__WHAT THE TASK REQUIRES__
Copy the listing below line for line, starting at its first line and ending with the line that has "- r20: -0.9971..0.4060" in it. Add nothing.

--- SUPPLIED RECORDS Enclosed Below ---

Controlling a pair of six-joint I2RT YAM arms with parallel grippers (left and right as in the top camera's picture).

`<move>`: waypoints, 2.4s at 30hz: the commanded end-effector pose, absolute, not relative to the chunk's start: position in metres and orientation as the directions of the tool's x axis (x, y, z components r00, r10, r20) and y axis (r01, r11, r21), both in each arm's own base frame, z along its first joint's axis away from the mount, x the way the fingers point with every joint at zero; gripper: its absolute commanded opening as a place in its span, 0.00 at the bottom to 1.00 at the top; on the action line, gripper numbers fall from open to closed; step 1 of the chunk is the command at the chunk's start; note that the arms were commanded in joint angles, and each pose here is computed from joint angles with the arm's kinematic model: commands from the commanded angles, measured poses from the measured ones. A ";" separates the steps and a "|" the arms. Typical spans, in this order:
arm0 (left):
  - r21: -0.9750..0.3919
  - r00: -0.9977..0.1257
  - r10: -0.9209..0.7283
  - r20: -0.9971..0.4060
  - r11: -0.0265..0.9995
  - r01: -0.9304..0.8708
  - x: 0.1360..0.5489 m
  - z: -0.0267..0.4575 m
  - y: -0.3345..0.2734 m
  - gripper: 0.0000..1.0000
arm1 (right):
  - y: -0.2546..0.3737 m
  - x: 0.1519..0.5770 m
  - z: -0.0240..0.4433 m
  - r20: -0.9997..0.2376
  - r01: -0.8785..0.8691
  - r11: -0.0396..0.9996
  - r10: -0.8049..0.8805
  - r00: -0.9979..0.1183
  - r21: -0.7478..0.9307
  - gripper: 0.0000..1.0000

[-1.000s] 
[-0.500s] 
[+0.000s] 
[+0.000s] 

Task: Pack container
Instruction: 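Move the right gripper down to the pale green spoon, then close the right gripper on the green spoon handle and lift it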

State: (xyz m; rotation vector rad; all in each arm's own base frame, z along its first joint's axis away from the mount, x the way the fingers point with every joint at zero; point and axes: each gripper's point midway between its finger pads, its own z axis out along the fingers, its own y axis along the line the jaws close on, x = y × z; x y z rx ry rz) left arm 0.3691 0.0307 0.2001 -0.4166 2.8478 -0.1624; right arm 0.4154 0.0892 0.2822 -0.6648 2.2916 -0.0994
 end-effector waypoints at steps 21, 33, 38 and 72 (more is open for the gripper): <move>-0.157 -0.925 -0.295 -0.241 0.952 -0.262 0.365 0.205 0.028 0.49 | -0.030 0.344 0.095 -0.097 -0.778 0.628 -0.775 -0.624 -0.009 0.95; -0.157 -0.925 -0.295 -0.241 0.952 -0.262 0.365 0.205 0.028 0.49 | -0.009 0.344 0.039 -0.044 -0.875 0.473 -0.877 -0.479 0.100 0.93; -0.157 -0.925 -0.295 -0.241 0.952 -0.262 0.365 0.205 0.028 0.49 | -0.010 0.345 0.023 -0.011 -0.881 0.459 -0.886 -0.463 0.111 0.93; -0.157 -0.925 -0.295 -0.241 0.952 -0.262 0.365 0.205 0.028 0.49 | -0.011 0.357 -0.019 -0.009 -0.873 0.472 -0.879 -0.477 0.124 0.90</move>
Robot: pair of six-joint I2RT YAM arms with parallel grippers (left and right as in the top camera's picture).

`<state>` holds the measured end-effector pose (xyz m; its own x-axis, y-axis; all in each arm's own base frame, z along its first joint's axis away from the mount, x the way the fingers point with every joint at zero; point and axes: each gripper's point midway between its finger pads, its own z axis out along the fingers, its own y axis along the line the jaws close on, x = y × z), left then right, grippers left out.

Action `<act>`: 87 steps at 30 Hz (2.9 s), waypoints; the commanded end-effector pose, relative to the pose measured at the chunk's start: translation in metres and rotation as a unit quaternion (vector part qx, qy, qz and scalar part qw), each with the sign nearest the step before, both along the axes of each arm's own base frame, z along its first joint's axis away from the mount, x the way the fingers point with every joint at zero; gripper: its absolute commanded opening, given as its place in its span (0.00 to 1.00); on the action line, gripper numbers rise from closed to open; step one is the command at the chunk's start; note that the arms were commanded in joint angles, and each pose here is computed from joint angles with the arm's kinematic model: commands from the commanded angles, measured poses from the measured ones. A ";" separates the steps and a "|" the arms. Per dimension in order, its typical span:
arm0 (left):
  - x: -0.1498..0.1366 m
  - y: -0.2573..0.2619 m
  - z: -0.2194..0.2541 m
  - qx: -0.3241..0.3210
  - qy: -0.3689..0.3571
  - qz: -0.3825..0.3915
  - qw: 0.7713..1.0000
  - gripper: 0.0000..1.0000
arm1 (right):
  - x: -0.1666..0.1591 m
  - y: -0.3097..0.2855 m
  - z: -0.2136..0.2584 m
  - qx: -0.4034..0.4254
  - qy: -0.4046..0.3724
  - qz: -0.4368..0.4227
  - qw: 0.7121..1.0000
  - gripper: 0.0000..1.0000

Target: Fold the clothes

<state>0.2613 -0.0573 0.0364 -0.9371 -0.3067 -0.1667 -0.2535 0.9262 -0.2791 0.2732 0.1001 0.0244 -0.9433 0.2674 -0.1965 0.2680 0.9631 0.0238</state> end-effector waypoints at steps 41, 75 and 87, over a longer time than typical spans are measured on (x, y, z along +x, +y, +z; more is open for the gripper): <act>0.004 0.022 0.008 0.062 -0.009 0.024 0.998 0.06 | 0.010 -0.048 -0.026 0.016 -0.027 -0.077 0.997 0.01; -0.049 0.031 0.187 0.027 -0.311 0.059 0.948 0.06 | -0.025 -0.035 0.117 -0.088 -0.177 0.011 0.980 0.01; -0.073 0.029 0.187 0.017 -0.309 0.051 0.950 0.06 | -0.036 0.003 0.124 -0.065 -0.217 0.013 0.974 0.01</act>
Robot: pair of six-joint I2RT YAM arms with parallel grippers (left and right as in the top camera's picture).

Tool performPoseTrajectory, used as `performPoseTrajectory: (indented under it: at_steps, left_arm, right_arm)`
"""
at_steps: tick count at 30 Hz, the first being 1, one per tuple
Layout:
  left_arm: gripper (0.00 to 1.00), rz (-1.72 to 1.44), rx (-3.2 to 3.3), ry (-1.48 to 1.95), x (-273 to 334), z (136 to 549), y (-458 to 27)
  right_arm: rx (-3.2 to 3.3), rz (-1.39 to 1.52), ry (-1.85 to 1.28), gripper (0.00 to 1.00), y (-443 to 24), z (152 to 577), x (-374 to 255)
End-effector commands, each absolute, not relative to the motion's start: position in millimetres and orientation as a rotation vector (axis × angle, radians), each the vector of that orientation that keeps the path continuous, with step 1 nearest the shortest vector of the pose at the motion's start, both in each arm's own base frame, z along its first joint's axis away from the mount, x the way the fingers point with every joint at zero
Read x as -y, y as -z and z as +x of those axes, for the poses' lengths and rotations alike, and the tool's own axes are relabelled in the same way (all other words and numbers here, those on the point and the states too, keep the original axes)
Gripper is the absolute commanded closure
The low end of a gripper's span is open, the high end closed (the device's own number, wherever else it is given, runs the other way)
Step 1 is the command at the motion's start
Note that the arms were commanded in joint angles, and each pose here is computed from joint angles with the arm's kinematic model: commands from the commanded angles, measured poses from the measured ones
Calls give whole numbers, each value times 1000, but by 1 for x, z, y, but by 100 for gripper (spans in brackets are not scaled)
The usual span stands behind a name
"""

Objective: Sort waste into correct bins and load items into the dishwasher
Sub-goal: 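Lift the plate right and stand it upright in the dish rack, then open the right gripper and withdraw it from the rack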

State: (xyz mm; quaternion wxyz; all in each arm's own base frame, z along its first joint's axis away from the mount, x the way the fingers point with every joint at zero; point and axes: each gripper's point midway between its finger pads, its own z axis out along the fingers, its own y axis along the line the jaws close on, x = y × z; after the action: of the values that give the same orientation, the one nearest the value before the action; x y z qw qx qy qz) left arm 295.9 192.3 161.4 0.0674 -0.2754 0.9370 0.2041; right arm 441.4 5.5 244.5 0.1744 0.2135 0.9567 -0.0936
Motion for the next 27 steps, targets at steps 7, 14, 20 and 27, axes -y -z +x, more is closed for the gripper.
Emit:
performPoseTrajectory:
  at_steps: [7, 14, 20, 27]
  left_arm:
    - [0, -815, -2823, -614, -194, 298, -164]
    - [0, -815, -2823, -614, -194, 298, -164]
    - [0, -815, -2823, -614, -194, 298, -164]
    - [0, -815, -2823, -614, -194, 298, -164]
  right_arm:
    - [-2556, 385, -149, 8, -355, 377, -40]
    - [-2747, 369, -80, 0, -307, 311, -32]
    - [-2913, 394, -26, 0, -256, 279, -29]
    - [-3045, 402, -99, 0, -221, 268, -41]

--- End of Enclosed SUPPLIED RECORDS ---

__WRITTEN RESPONSE__
Controlling a pair of six-joint I2RT YAM arms with parallel grippers (left and right as in the top camera's picture).

`<move>`: waypoints, 2.4s at 30hz: the commanded end-effector pose, absolute, not relative to the chunk's start: position in metres and orientation as the directions of the tool's x axis (x, y, z components r00, r10, r20) and y axis (r01, r11, r21), both in each arm's own base frame, z along its first joint's axis away from the mount, x the way the fingers point with every joint at zero; gripper: its absolute commanded opening as a place in its span, 0.00 at the bottom to 1.00 at the top; on the action line, gripper numbers fall from open to closed; step 1 of the chunk is the command at the chunk's start; note that the arms were commanded in joint angles, and each pose here is computed from joint angles with the arm's kinematic model: commands from the commanded angles, measured poses from the measured ones. A ";" separates the steps and a "|" the arms. Typical spans, in this order:
arm0 (left):
  - r21: -0.9750..0.3919
  - r00: -0.9977..0.1257
  - r10: -0.9209..0.7283
  - r20: -0.9971..0.4060

No more work remains in this exercise.